The question is directed at people who have thought about code style in the context of the upcoming ECMAScript 6 (Harmony) and who have already worked with the language.
In addition to the great answers so far, I'd like to present a very different reason why arrow functions are in a certain sense fundamentally better than "ordinary" JavaScript functions. For the sake of discussion, let's temporarily assume we use a type checker like TypeScript or Facebook's "Flow". Consider the following toy module, which is valid ECMAScript 6 code plus Flow type annotations: (I'll include the untyped code, which would realistically result from Babel, at the end of this answer, so it can actually be run.)
export class C {
n : number;
f1: number => number;
f2: number => number;
constructor(){
this.n = 42;
this.f1 = (x:number) => x + this.n;
this.f2 = function (x:number) { return x + this.n;};
}
}
Now see what happens when we use the class C from a different module, like this:
let o = { f1: new C().f1, f2: new C().f2, n: "foo" };
let n1: number = o.f1(1); // n1 = 43
console.log(n1 === 43); // true
let n2: number = o.f2(1); // n2 = "1foo"
console.log(n2 === "1foo"); // true, not a string!
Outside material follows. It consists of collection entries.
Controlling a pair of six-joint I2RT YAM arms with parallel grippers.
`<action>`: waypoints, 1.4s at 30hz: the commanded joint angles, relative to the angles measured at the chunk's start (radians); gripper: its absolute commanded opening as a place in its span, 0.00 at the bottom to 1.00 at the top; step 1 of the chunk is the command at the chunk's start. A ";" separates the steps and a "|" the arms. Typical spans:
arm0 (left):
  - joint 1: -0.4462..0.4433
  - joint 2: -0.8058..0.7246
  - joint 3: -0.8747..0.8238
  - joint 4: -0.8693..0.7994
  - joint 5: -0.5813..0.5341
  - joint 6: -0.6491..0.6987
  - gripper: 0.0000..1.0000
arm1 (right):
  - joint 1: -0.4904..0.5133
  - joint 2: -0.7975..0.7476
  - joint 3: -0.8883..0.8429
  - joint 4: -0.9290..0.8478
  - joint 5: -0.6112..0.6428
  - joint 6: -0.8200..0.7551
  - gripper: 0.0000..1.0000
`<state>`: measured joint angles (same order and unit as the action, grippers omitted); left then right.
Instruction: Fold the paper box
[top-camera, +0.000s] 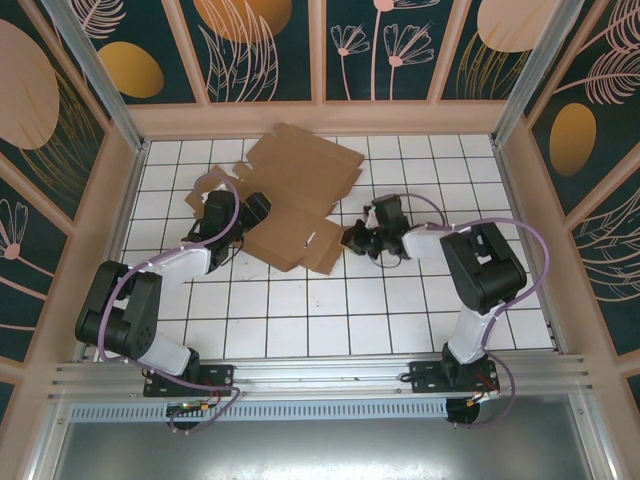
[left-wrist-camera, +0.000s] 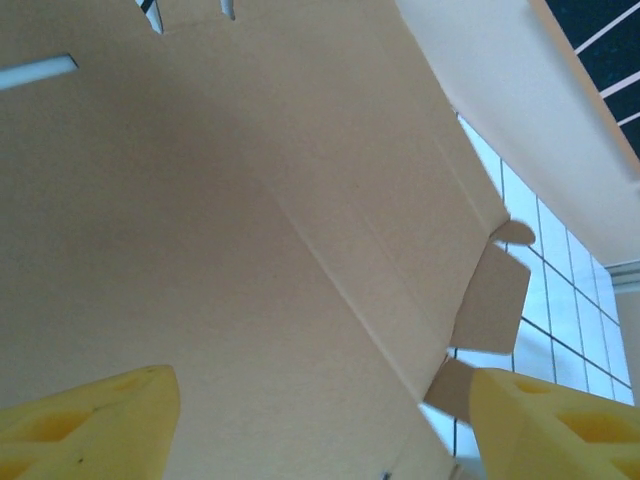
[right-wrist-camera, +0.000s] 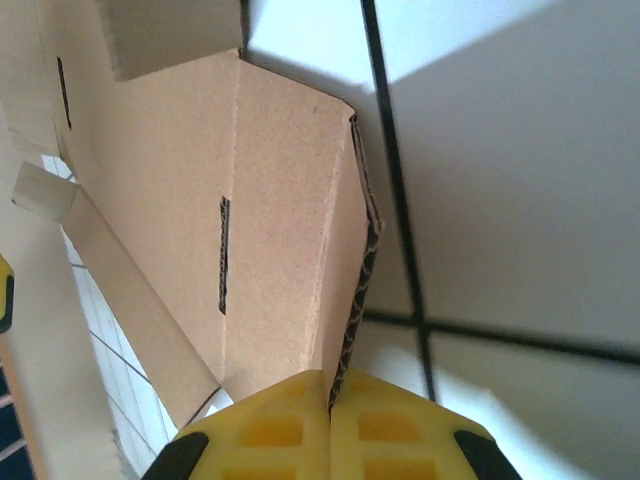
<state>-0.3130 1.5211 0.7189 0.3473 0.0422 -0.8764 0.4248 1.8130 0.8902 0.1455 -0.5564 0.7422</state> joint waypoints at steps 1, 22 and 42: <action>0.008 -0.015 0.040 -0.057 -0.010 0.091 0.73 | -0.077 0.044 0.170 -0.322 -0.049 -0.417 0.00; 0.197 0.060 0.293 -0.418 -0.018 0.434 0.99 | -0.305 0.254 0.754 -0.722 0.120 -0.853 0.75; 0.322 0.414 0.539 -0.627 0.373 0.664 0.31 | -0.301 -0.187 0.194 -0.453 -0.079 -0.770 0.88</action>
<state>0.0074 1.9408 1.2495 -0.2695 0.3508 -0.2050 0.1196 1.6535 1.0904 -0.3424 -0.6132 -0.0456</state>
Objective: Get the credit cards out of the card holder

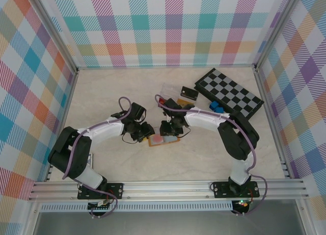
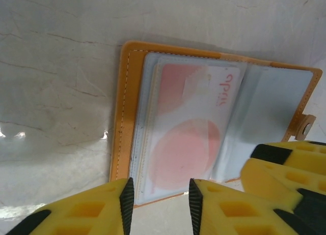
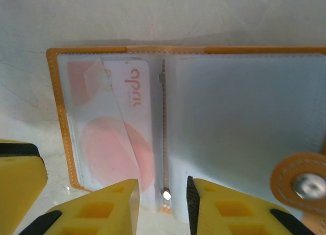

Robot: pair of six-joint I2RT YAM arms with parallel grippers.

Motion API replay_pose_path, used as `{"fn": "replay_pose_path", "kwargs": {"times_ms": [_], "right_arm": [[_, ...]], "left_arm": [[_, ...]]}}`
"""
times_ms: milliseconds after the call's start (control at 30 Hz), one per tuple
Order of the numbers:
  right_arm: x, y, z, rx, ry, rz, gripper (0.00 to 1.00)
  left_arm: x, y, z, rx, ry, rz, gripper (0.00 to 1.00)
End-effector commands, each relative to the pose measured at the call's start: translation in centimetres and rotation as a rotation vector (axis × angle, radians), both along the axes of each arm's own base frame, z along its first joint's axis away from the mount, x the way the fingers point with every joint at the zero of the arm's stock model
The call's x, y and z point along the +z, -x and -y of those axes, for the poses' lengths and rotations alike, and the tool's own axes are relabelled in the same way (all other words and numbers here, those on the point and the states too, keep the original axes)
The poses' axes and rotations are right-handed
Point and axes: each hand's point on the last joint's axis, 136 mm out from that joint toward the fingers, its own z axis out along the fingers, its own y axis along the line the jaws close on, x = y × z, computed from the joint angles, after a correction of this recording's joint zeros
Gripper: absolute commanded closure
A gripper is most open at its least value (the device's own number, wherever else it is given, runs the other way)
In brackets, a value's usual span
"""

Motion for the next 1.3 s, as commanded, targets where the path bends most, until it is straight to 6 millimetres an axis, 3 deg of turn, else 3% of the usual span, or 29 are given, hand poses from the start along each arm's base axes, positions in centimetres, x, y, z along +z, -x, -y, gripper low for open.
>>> {"fn": "replay_pose_path", "kwargs": {"times_ms": [0,700,967,1267], "right_arm": [[-0.6,-0.2,-0.9,0.004,-0.022,-0.02,0.69],[-4.0,0.5,2.4,0.037,0.183,-0.047,0.62],[-5.9,0.9,4.0,0.049,0.303,-0.06,0.68],[-6.8,1.1,4.2,0.042,0.325,-0.079,0.73]], "left_arm": [[-0.3,0.0,0.7,-0.002,0.019,-0.012,0.68],[-1.9,-0.1,0.7,-0.016,-0.008,-0.04,0.76],[-1.1,-0.2,0.3,-0.024,-0.014,-0.025,0.78],[0.8,-0.6,0.0,-0.035,0.005,0.018,0.77]]}}
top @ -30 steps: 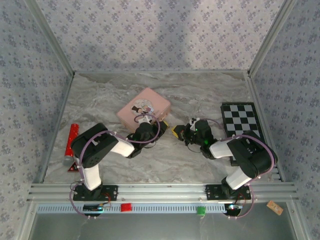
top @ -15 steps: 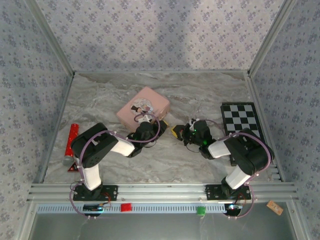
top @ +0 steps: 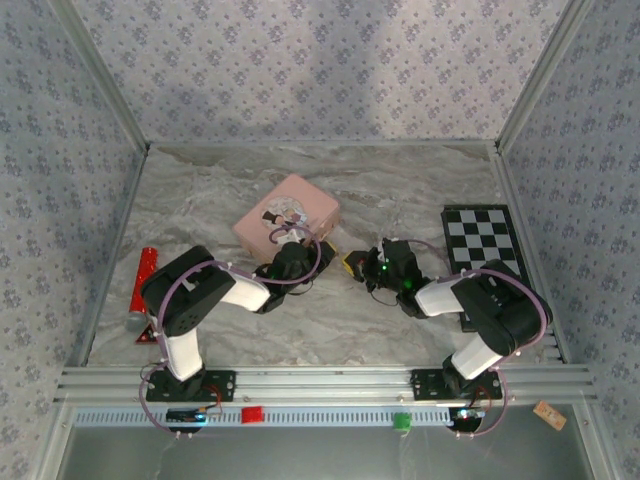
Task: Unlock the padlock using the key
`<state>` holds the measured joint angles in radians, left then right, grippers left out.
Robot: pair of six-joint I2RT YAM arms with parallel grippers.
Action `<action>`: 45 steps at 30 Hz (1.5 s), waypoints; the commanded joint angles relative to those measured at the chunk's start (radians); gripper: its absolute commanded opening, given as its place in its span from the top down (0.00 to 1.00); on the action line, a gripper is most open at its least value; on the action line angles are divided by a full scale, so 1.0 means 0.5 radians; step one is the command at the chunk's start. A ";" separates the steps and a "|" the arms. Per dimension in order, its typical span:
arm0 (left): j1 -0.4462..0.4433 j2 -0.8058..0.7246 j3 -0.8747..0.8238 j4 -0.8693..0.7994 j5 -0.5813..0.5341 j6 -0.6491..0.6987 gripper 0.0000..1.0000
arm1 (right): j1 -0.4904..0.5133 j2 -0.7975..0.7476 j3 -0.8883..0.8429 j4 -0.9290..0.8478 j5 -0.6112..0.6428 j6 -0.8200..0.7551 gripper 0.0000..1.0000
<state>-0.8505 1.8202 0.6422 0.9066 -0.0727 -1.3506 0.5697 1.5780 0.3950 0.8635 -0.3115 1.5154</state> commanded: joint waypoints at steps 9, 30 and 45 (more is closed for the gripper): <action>-0.078 0.061 -0.031 0.251 0.523 -0.382 1.00 | 0.078 0.237 0.089 0.619 -0.077 0.374 1.00; -0.088 -0.035 0.022 -0.112 0.499 -0.223 1.00 | -0.003 0.001 0.095 0.308 -0.095 0.242 1.00; -0.129 0.006 0.040 0.186 0.510 -0.290 1.00 | 0.119 0.175 0.122 0.517 -0.019 0.264 1.00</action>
<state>-0.8333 1.8027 0.6403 0.9009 -0.0811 -1.3636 0.5861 1.6554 0.3973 1.0046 -0.2970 1.6451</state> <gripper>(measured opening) 0.153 0.048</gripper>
As you can see, the type checker failed here: f2 was supposed to return a number, but it returned a string!
Worse, it seems that no conceivable type checker can handle ordinary (non-arrow) JavaScript functions, because the "this" of f2 does not occur in the argument list of f2, so the required type for "this" could not possibly be added as an annotation to f2.
Does this problem also affect people who don't use type checkers? I think so, because even when we have no static types, we think as if they're there. ("The first parameters must be a number, the second one a string" etc.) A hidden "this"-argument which may or may not be used in the function's body makes our mental bookkeeping harder.
Here is the runnable untyped version, which would be produced by Babel:
class C {
constructor() {
this.n = 42;
this.f1 = x => x + this.n;
this.f2 = function (x) { return x + this.n; };
}
}
let o = { f1: new C().f1, f2: new C().f2, n: "foo" };
let n1 = o.f1(1); // n1 = 43
console.log(n1 === 43); // true
let n2 = o.f2(1); // n2 = "1foo"
console.log(n2 === "1foo"); // true, not a string!